EXERCISE REQUIREMENTS: Please return only the lines from the one holding "Show me the grey office" through the one holding "Show me the black right", exactly as they appear in the records below, both ends included.

(Items listed in a dataset)

▬▬▬▬▬▬▬▬▬▬

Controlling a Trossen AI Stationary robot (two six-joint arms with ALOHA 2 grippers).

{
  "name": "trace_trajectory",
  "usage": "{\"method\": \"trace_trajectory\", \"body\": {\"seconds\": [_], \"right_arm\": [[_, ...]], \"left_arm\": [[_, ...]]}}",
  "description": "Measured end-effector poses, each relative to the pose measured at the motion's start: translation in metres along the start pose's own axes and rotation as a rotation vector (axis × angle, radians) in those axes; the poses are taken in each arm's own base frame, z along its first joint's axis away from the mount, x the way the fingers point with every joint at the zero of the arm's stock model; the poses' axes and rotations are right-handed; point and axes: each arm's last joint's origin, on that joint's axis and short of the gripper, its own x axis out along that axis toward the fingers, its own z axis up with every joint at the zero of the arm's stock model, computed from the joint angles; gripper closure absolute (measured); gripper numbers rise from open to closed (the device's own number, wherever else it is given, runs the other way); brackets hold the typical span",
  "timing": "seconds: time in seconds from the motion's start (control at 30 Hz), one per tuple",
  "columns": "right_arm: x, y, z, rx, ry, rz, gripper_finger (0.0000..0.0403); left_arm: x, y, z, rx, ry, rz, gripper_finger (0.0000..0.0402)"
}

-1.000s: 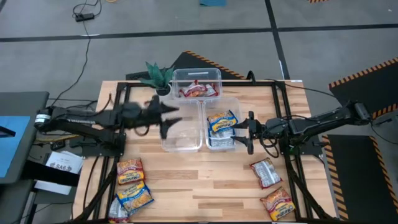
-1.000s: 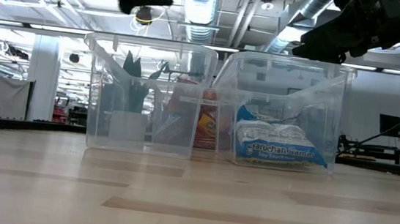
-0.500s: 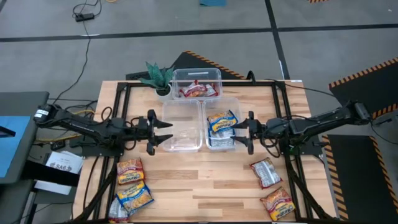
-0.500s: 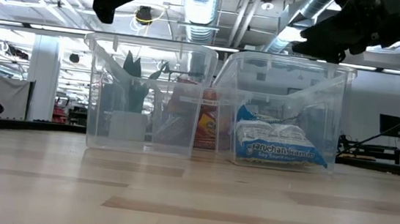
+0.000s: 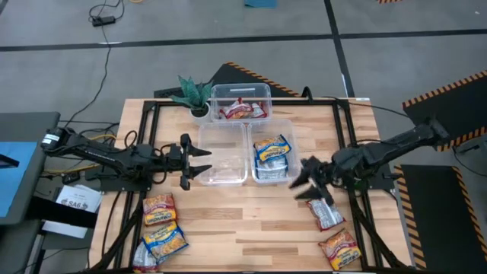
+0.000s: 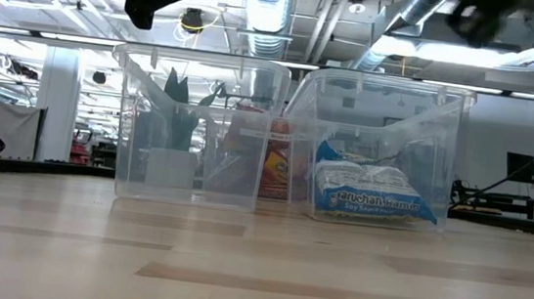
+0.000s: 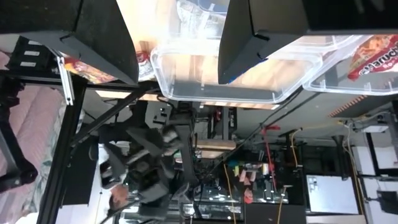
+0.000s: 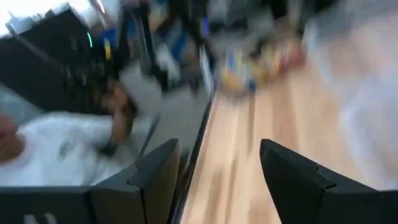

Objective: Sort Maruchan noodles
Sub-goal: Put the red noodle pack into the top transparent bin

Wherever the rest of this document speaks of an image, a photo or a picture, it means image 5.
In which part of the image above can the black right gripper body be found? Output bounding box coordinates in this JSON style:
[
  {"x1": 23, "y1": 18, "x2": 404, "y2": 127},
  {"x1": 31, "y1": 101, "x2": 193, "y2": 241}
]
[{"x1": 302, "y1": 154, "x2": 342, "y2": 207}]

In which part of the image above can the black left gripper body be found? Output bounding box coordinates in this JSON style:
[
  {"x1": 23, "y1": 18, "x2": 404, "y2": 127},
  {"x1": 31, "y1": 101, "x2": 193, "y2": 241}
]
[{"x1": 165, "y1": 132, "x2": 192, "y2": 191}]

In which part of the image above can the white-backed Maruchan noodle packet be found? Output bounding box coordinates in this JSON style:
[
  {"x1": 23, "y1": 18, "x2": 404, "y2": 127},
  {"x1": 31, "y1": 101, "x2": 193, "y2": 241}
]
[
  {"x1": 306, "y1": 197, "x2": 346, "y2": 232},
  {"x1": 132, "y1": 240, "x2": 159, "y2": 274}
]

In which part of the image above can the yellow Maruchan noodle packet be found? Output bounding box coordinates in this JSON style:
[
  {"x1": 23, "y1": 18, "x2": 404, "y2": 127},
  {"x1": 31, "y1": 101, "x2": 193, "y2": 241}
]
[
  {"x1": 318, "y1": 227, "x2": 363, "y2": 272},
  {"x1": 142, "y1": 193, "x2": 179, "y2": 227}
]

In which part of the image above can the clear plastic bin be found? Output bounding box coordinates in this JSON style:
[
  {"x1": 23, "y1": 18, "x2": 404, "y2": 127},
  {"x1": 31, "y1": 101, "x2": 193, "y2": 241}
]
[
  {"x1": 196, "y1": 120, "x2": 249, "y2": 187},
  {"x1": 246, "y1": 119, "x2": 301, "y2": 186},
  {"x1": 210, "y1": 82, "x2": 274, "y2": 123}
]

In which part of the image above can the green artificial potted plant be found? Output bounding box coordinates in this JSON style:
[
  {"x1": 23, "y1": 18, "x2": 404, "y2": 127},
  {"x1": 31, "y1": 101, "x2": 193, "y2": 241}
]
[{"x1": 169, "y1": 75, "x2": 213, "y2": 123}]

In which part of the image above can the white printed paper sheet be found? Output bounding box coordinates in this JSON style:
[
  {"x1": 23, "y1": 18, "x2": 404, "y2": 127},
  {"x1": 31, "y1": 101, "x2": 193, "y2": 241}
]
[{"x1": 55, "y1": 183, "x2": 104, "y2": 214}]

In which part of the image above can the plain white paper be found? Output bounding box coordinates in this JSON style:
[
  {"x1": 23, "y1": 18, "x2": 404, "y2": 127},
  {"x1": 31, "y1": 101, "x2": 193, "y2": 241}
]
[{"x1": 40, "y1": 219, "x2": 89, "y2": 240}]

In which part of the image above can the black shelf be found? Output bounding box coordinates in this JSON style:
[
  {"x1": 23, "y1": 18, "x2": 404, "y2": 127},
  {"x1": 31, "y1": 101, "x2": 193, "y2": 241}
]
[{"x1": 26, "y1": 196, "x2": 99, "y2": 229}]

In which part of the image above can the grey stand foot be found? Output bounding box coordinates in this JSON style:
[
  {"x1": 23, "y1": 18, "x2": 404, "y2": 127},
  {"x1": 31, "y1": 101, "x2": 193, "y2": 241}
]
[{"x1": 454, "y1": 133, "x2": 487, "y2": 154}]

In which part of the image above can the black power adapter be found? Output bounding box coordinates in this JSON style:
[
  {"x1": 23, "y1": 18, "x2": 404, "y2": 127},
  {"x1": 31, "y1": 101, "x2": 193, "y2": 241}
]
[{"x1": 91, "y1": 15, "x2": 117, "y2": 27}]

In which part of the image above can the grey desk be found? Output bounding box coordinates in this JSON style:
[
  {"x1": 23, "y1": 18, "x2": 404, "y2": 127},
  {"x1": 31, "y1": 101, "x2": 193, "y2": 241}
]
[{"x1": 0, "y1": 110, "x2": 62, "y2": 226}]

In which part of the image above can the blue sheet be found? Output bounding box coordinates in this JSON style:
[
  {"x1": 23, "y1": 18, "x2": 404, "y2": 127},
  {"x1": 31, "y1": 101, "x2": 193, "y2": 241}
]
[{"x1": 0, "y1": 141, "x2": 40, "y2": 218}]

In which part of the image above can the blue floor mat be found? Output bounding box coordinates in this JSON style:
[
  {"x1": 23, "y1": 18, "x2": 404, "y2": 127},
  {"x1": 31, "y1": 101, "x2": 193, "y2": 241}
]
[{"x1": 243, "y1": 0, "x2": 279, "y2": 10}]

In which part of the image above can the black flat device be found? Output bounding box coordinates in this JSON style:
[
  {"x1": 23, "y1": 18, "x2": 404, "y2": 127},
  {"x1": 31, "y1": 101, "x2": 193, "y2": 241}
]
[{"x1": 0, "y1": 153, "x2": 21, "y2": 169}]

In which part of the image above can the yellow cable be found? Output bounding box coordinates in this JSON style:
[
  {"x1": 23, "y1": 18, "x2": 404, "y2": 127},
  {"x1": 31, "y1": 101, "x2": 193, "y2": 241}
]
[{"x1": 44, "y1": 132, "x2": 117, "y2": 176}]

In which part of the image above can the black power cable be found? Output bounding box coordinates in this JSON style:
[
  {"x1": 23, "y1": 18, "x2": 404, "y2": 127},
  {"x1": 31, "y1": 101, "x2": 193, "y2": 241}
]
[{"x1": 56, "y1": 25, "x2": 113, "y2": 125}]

▬▬▬▬▬▬▬▬▬▬

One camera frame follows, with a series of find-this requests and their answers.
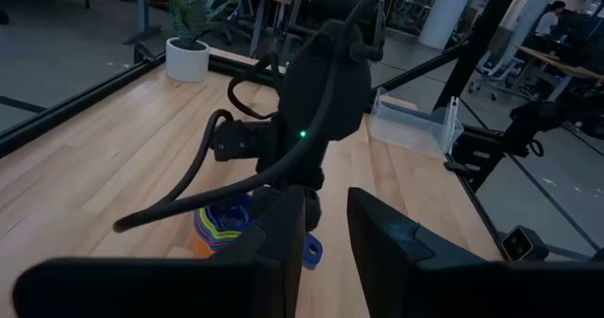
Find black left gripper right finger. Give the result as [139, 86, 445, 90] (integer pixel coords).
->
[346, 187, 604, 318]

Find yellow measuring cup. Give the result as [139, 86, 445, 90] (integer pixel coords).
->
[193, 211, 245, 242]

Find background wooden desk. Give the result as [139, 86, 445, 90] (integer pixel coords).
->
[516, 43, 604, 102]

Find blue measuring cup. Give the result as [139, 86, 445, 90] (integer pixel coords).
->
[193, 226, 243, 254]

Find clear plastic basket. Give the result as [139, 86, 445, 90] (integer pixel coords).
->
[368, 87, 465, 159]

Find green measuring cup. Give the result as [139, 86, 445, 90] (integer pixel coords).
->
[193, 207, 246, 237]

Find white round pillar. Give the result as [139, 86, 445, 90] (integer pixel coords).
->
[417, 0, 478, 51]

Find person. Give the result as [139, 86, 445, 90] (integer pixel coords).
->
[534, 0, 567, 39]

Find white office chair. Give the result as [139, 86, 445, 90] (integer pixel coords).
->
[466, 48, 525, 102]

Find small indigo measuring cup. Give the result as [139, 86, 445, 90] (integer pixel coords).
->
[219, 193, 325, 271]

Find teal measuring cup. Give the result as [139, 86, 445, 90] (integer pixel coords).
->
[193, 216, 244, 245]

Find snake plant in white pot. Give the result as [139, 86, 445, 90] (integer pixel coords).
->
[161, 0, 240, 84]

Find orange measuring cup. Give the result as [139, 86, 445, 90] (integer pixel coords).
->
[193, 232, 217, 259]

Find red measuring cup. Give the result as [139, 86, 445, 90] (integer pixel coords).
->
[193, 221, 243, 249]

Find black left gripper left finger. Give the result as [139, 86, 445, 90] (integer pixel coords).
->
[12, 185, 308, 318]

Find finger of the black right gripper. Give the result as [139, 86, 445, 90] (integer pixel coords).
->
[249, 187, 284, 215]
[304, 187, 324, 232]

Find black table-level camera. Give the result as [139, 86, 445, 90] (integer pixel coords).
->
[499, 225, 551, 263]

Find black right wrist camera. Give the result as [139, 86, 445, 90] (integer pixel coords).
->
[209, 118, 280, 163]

▬▬▬▬▬▬▬▬▬▬

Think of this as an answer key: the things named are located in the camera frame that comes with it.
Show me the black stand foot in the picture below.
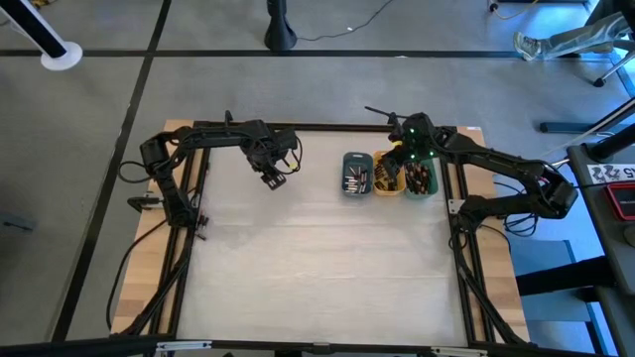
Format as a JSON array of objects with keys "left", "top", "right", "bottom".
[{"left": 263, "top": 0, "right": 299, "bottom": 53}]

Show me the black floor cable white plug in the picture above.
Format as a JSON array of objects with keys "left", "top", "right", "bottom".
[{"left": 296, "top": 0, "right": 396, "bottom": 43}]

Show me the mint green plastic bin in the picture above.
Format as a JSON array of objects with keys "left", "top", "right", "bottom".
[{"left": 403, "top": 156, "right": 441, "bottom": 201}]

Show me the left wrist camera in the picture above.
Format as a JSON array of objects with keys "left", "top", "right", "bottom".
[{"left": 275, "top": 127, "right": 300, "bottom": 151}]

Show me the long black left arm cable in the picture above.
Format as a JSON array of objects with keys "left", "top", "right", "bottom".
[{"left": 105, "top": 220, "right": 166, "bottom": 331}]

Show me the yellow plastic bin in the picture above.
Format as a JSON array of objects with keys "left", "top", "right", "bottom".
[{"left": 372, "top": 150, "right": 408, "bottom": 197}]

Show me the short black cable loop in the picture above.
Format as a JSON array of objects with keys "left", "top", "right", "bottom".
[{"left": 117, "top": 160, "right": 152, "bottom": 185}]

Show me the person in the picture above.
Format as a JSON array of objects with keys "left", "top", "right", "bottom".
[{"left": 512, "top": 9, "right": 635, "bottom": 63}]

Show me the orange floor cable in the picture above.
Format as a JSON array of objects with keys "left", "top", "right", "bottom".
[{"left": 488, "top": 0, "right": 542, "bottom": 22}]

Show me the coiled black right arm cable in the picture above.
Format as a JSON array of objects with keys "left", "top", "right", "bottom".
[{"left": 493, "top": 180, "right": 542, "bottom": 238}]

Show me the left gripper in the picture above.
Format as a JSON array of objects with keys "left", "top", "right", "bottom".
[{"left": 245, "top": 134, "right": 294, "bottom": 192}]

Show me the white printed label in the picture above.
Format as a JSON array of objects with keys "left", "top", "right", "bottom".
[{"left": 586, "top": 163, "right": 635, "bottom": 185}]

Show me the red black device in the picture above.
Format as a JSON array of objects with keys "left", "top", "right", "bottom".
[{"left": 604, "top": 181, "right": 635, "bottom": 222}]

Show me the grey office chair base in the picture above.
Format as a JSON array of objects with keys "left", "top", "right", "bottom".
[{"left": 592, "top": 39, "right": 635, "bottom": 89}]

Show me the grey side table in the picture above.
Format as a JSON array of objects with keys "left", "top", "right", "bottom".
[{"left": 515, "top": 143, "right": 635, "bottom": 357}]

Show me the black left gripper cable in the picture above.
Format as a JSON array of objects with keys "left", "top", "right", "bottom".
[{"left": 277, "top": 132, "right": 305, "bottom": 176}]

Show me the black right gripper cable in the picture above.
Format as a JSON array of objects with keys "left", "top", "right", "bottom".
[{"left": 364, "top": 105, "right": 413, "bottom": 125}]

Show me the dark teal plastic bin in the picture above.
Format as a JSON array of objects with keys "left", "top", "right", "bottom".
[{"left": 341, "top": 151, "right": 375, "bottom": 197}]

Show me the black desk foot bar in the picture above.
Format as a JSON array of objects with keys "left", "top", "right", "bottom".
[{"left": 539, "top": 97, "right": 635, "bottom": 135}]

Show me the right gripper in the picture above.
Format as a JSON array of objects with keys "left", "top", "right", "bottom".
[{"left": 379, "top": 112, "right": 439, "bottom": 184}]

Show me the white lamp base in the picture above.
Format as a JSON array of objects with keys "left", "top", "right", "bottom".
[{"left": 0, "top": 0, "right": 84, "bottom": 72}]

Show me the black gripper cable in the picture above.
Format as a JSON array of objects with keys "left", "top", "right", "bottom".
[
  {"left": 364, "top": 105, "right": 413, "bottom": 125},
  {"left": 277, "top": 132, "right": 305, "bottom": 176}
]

▬▬▬▬▬▬▬▬▬▬

EXERCISE RESULT:
Show me the grey office chair base in the picture above.
Format as a JSON array of objects with keys "left", "top", "right", "bottom".
[{"left": 592, "top": 39, "right": 635, "bottom": 89}]

Show me the grey side table in the picture above.
Format as a JSON array of objects with keys "left", "top", "right", "bottom".
[{"left": 515, "top": 143, "right": 635, "bottom": 357}]

Show me the black left gripper cable in the picture above.
Format as a JSON array of objects with keys "left", "top", "right", "bottom".
[{"left": 277, "top": 132, "right": 305, "bottom": 176}]

Show me the black right gripper cable in the picture above.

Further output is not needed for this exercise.